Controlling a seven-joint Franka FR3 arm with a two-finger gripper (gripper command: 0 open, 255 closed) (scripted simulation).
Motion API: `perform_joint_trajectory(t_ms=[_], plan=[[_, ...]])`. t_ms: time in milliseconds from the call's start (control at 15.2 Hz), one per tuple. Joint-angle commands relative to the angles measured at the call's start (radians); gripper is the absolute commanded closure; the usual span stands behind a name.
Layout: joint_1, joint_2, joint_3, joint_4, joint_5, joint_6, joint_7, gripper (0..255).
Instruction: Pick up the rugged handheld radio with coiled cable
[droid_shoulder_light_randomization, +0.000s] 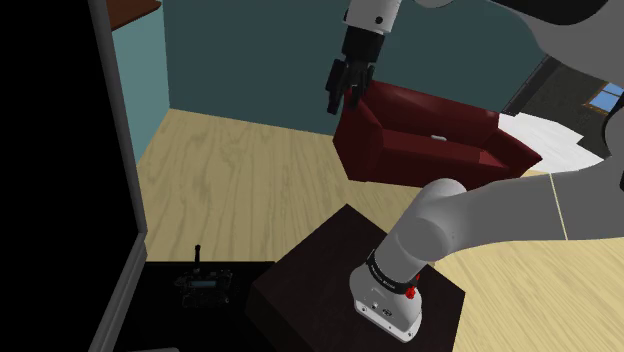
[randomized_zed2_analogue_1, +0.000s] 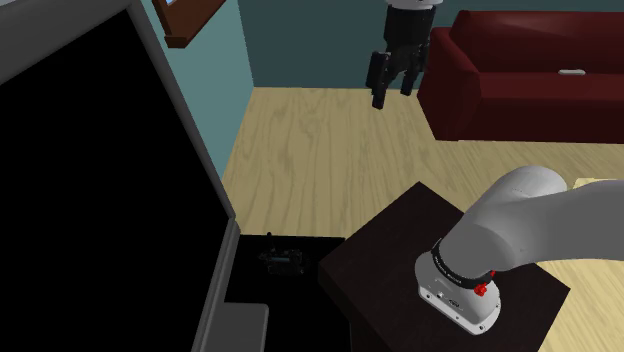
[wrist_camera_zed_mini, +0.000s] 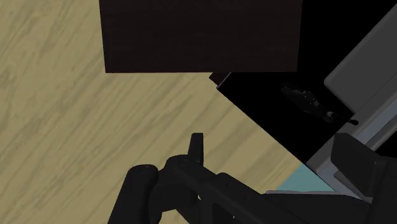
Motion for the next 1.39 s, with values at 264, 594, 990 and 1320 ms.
perform_joint_trajectory(t_ms=[264, 594, 990, 1320], plan=[[0.037, 0.012, 0.03, -0.11, 0.028, 0.133, -0.032, 0], [0.087, 0.057, 0.072, -0.224, 0.067, 0.306, -0.074, 0], [0.151, 0.16, 0.128, -0.322, 0.117, 0.526, -0.126, 0], [0.205, 0.288, 0.178, -0.369, 0.156, 0.718, -0.17, 0]])
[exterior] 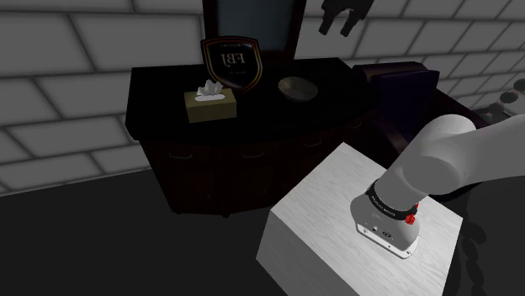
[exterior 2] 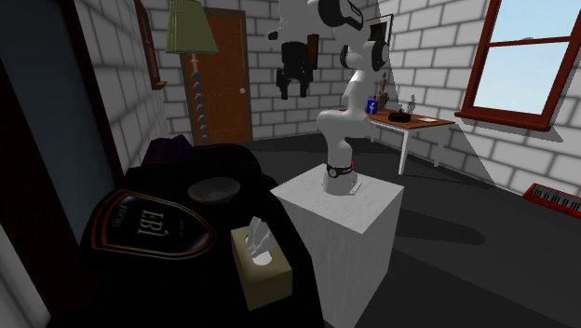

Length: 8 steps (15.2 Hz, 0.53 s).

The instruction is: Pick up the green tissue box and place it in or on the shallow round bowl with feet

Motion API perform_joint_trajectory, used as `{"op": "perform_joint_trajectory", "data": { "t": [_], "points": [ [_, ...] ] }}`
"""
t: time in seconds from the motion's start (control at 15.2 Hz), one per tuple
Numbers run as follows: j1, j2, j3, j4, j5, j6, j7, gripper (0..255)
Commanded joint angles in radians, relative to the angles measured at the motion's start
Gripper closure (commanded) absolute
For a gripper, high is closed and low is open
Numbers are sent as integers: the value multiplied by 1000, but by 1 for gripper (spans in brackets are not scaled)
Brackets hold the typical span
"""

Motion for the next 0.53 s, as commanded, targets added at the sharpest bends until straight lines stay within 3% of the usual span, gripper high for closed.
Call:
{"op": "perform_joint_trajectory", "data": {
  "t": [0.0,0.46],
  "points": [
    [0,0,0,0,0,0,0,0],
    [-10,67,137,-119,82,254,234,0]
  ]
}}
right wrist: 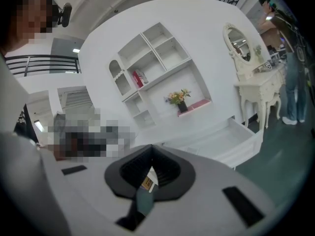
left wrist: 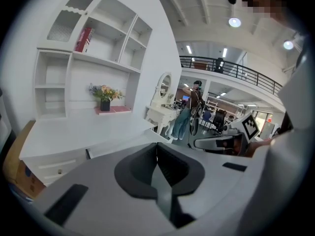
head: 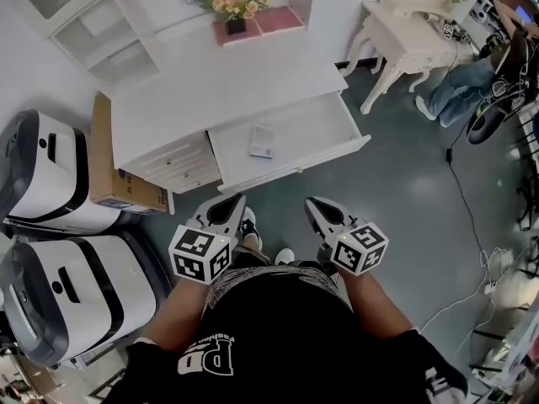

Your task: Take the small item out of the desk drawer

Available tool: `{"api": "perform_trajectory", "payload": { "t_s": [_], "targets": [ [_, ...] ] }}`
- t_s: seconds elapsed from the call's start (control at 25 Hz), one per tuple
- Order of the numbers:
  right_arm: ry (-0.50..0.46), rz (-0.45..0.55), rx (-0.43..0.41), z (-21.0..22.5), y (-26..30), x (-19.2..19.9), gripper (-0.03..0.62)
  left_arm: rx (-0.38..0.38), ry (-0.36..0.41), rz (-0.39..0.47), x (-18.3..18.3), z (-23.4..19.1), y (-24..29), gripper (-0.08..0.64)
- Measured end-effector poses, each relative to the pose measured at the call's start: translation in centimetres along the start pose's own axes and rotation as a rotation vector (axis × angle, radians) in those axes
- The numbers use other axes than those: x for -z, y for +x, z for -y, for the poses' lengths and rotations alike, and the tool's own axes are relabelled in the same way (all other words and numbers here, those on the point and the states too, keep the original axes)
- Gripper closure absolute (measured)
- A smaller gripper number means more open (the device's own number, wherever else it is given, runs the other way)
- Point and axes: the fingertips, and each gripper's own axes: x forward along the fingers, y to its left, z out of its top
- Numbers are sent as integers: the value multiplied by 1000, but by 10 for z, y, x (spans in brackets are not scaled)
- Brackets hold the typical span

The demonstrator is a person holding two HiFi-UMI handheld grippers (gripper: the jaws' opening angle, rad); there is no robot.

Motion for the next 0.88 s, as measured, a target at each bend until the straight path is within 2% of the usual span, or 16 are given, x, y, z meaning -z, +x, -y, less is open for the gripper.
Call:
{"api": "perform_trajectory", "payload": {
  "t_s": [0.28,0.88],
  "targets": [
    [-21,-53,19,9,42,-20,583,2,-6,12,-23,-42,24,545],
    [-49,-178,52,42,163,-61,583,-5,-60,-73,-31,-156,88,545]
  ]
}}
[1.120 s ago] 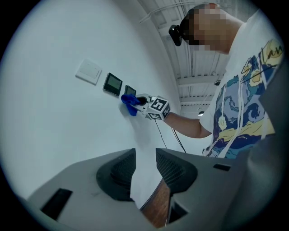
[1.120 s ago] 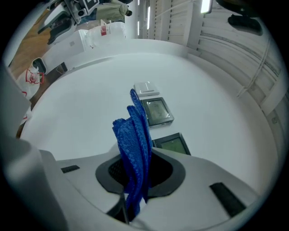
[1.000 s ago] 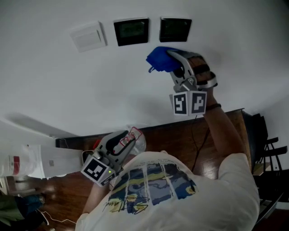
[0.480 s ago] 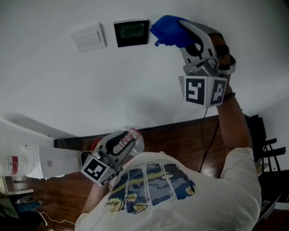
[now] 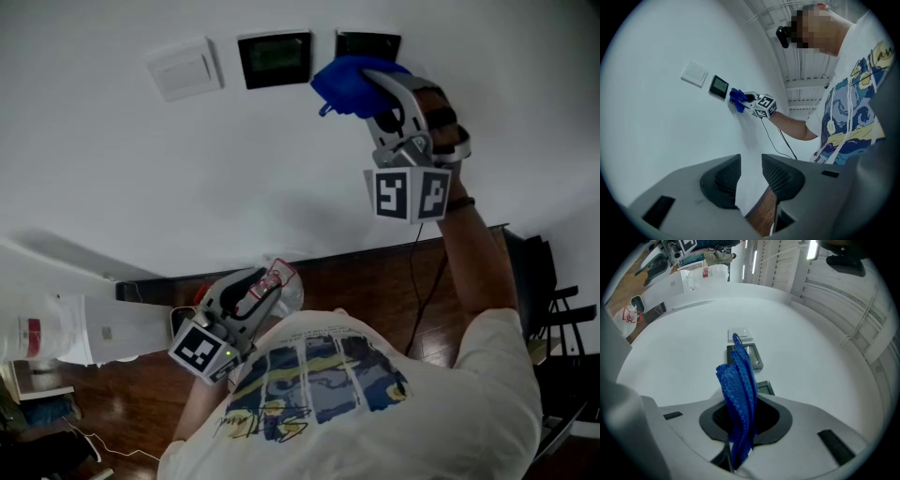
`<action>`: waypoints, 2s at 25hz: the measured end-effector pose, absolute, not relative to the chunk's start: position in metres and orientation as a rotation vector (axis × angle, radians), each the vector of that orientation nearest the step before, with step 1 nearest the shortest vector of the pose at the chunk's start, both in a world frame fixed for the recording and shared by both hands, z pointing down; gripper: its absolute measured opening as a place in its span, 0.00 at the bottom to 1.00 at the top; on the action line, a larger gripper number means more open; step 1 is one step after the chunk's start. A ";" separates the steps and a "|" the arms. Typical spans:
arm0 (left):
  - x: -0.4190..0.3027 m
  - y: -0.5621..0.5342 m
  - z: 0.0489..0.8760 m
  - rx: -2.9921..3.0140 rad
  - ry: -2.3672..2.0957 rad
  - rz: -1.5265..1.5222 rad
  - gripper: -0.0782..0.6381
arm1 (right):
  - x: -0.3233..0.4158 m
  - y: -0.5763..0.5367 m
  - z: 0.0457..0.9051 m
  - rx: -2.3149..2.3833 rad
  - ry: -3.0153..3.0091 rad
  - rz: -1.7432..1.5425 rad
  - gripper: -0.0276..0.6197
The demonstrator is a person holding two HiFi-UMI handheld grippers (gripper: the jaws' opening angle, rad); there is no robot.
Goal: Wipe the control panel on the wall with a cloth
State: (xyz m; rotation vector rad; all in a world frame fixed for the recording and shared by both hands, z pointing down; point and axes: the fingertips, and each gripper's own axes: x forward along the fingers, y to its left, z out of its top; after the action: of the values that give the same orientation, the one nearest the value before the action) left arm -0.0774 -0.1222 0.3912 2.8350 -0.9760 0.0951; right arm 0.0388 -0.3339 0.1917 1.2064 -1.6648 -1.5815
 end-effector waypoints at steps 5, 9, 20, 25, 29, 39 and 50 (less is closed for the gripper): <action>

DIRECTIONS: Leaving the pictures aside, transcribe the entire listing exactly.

RESPONSE BOX:
Controlling a seven-joint Franka FR3 arm with a two-finger gripper (gripper command: 0 open, 255 closed) (scripted simulation).
Motion API: `perform_joint_trajectory(t_ms=[_], plan=[[_, ...]])`. t_ms: time in milliseconds from the call's start (control at 15.2 Hz), one per tuple. Joint-angle commands relative to the angles measured at the call's start (radians); gripper is the absolute commanded closure; the usual span stands behind a name.
Layout: joint_1, joint_2, joint_3, joint_4, joint_5, joint_6, joint_7, gripper (0..255).
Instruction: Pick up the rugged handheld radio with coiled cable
[droid_shoulder_light_randomization, +0.000s] 
[randomized_zed2_analogue_1, +0.000s] 
[wrist_camera_zed_mini, +0.000s] 
Motion for the next 1.39 s, with values at 264, 594, 990 and 1320 ms.
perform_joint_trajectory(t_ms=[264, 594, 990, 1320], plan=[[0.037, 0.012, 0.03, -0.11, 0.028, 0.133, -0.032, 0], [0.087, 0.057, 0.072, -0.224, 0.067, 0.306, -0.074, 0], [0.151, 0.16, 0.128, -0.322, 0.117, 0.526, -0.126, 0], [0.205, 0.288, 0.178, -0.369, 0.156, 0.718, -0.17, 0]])
[exterior] 
[exterior 2] 

Length: 8 steps (15.2 Hz, 0.53 s).

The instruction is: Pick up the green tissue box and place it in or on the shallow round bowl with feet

Motion API perform_joint_trajectory, used as `{"op": "perform_joint_trajectory", "data": { "t": [_], "points": [ [_, ...] ] }}`
"""
t: time in seconds from the motion's start (control at 15.2 Hz), one per tuple
Numbers run as follows: j1, j2, j3, j4, j5, j6, j7, gripper (0..255)
Commanded joint angles in radians, relative to the angles measured at the motion's start
Gripper closure (commanded) absolute
For a gripper, high is closed and low is open
Numbers are sent as integers: the value multiplied by 1000, but by 1 for gripper (spans in brackets are not scaled)
Brackets hold the typical span
"""

Motion for the next 0.53 s, as commanded, targets added at the sharpest bends until straight lines stay within 3% of the usual span, gripper high for closed.
Call:
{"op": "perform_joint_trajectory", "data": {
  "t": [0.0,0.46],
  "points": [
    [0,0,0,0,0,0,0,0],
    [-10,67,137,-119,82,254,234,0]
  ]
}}
right wrist: 
left wrist: 
head: 

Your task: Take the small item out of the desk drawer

Available tool: `{"api": "perform_trajectory", "payload": { "t_s": [_], "targets": [ [_, ...] ] }}`
- t_s: seconds elapsed from the call's start (control at 25 Hz), one per tuple
- Order of the numbers:
  right_arm: ry (-0.50..0.46), rz (-0.45..0.55), rx (-0.43..0.41), z (-21.0..22.5), y (-26..30), x (-19.2..19.9), gripper (-0.03..0.62)
  left_arm: rx (-0.38..0.38), ry (-0.36..0.41), rz (-0.39..0.47), x (-18.3..18.3), z (-23.4..19.1), y (-24..29), gripper (-0.08..0.64)
- Measured end-effector poses, each relative to the pose measured at the call's start: translation in centimetres along the start pose's own axes and rotation as a rotation vector (axis × angle, radians) in those axes
- The numbers use other axes than those: x for -z, y for +x, z for -y, for the poses' lengths and rotations alike, and the tool's own axes are relabelled in the same way (all other words and numbers here, those on the point and the states too, keep the original axes)
- Gripper closure absolute (measured)
- A smaller gripper number means more open (the device's own number, wherever else it is given, runs the other way)
- Point and axes: the fingertips, and each gripper's own axes: x forward along the fingers, y to its left, z out of its top
- Numbers are sent as integers: the value multiplied by 1000, but by 10 for z, y, x (spans in brackets are not scaled)
- Brackets hold the typical span

The demonstrator is a person holding two HiFi-UMI handheld grippers (gripper: the jaws' opening angle, rad); there is no robot.

Motion for the next 0.88 s, as measured, a target at each bend until the straight path is within 2% of the usual span, or 16 are given, x, y, z meaning -z, +x, -y, less is open for the gripper.
Call:
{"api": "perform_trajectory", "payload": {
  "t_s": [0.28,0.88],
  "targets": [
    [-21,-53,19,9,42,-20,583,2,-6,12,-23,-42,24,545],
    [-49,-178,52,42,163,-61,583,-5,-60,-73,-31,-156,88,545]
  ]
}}
[1.120 s ago] 
[1.120 s ago] 
[1.000 s ago] 
[0.480 s ago] 
[now] 
`<action>`: waypoints, 2s at 25hz: the measured end-effector pose, absolute, not relative to the chunk's start: position in metres and orientation as a rotation vector (axis × angle, radians), each the vector of that orientation nearest the step before, with step 1 nearest the shortest vector of the pose at the chunk's start, both in a world frame fixed for the recording and shared by both hands, z pointing down; gripper: its absolute measured opening as a place in its span, 0.00 at the bottom to 1.00 at the top; on the action line, a larger gripper number means more open; step 1 is one step after the chunk's start. A ";" separates the steps and a "|" the arms. Typical spans:
arm0 (left):
  - x: -0.4190..0.3027 m
  - y: -0.5621..0.5342 m
  - z: 0.0489..0.8760 m
  - rx: -2.9921..3.0140 rad
  - ry: -2.3672..2.0957 rad
  - rz: -1.5265..1.5222 rad
  - gripper: -0.0782..0.6381
arm1 (right):
  - x: -0.3233..0.4158 m
  - y: -0.5763..0.5367 m
  - z: 0.0457..0.9051 m
  - rx: -2.3149..2.3833 rad
  - ry: -3.0153..3.0091 rad
  - rz: -1.7432..1.5425 rad
  - gripper: -0.0276..0.6197
The demonstrator is a person holding two HiFi-UMI handheld grippers (gripper: the jaws' opening angle, rad); there is no robot.
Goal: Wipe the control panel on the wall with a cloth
State: (xyz m; rotation vector rad; all in a world frame fixed for the recording and shared by both hands, z pointing down; point and axes: the fingertips, and each gripper's own axes: x forward along the fingers, y to its left, z out of its top; after the action: of the values that give the same orientation, the one nearest the value before the action) left arm -0.0774 -0.1222 0.3912 2.8350 -0.9760 0.0951; right arm 0.0388 -0.3339 0.1917 1.2064 -1.6648 -1.5815
 end-effector waypoints at steps 5, 9, 20, 25, 29, 39 and 50 (less is closed for the gripper): <action>

No additional answer is needed.